In this review, we briefly discuss recent findings of the desiccation stress and stress response of anhydrobiotes, specifically of the budding yeast Saccharomyces cerevisiae. We attempt to address two major questions: how do anhydrobiotes acquire desiccation tolerance; and how do anhydrobiotes maintain life during the desiccated state. In addition, we briefly discuss the feasibility of using desiccated yeast as a model to study prion diseases, which share certain common features with desiccated yeast, like protein misfolding [14].

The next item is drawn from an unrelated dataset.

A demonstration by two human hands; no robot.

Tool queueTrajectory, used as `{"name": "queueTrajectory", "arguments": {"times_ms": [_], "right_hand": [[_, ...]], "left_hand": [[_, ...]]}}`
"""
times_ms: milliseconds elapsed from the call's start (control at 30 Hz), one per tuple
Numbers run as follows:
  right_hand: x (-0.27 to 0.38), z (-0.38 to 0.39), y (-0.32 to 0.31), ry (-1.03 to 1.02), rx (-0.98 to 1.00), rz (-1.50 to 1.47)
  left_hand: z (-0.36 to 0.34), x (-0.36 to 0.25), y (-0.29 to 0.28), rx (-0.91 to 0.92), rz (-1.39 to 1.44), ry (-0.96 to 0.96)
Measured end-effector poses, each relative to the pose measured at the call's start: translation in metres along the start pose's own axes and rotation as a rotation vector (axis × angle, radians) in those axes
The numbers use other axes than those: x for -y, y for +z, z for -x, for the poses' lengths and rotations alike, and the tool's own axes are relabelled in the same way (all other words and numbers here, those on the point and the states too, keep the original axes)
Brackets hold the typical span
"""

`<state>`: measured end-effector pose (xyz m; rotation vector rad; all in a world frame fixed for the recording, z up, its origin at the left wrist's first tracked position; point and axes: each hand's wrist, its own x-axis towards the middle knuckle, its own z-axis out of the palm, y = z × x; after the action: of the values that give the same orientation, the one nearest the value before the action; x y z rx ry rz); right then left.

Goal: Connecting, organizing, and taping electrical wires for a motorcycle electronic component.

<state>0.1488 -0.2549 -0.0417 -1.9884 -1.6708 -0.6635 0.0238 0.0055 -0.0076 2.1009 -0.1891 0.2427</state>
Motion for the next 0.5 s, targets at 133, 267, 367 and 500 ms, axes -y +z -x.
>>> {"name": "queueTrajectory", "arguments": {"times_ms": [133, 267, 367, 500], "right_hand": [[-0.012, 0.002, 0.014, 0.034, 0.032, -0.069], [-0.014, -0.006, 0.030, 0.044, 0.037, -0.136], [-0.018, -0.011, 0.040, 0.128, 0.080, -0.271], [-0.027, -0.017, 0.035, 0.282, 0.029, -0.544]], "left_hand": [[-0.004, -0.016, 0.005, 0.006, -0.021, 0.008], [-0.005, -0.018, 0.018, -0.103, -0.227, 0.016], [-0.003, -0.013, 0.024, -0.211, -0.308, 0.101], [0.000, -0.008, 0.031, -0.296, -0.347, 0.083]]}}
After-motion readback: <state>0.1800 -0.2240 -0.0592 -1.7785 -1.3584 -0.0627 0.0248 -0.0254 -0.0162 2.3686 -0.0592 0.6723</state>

2. How Anhydrobiotes Acquire Desiccation Tolerance

2.1. No Pain, No Gain—Low Stress Produces More Tolerance

Tolerance to oxidative stress is significantly enhanced when yeast cells are first exposed to low levels of oxidative stress [15]. Similarly, the desiccation tolerance for anhydrobiotes is not innate. They must go through a ‘painful’ process, i.e., experiencing a low level of stress in order to gain desiccation tolerance - the capacity of surviving with severe water loss. This stress may or may not be directly related to desiccation. In plants, for example, acquisition of desiccation tolerance is triggered by gradual dehydration and an increase in the production of abscisic acid [16,17]. Nematodes (Caenorhabditis elegans) gain their desiccation tolerance by going through starvation to induce dauer larvae, followed by initial dehydration at high relative humidity (pre-conditioning) [18,19]. Preconditioning is also required for tardigrades to gain desiccation tolerance by initial slow drying [20,21]. Desiccation tolerance in yeast is commonly induced via starvation by growing cells into stationary phase when cells significantly reduce their metabolic level [22]. Under starvation, diploid yeast cells undergo meiosis and form spores, which are resistant to a wide range of harsh environmental stresses, such as UV radiation, varying temperature, and desiccation [23].
Compared to stationary (starved) cells, dividing yeast cells growing in a rich medium (log-phase) have minimal tolerance to desiccation with a survival rate ranging from 0.0001% to 10%, depending on the desiccation method [12,22]. One intriguing question is: who are these ‘lucky’ surviving cells and why they are so ‘lucky’? Our recent study revealed that these ‘lucky’ cells share a few unique characteristics, including: 1). They are all replicative young cells; 2). They are all in the G1 phase of the cell cycle; 3). They all have condensed chromosomes. The condensed chromosome suggests that genes are more silenced, which is confirmed by the low metabolic activities of these cells [24] (Figure 1). One possibility is this could be a feature developed through evolution, in which a small portion of cells is always prepared to encounter the unpredicted and sudden changes of their environment.
Cell cycle arrest has also been reported in both plants [25,26] and algae during desiccation [27]. DNA synthesis is repressed, and the new cycle of cell division is halted upon desiccation stress. Down-regulation of cell cycle associated transcripts is observed in the desiccation-tolerant microalgae, Klebsormidium. Under desiccated conditions, cells arrest at the G1 checkpoint, preventing entry into S phase where DNA replication occurs [27]. Desiccation causes DNA damage due to the formation of reactive oxygen species (ROS) and other stressors, so the cell cycle arrest helps with coordinating DNA repair mechanisms [28]. Failure of the cell cycle arrest results in cell death [29,30]. These studies suggest that cell cycle and stress response pathways are interconnected, with many stress response genes being regulated in a cell cycle-dependent manner. For example, certain transcription factors involved in the stress response, like Msn2/4, are regulated by cell cycle-dependent mechanisms. These factors can activate the expression of genes encoding protective proteins, such as chaperones and antioxidants, which help cells cope with desiccation stress [31].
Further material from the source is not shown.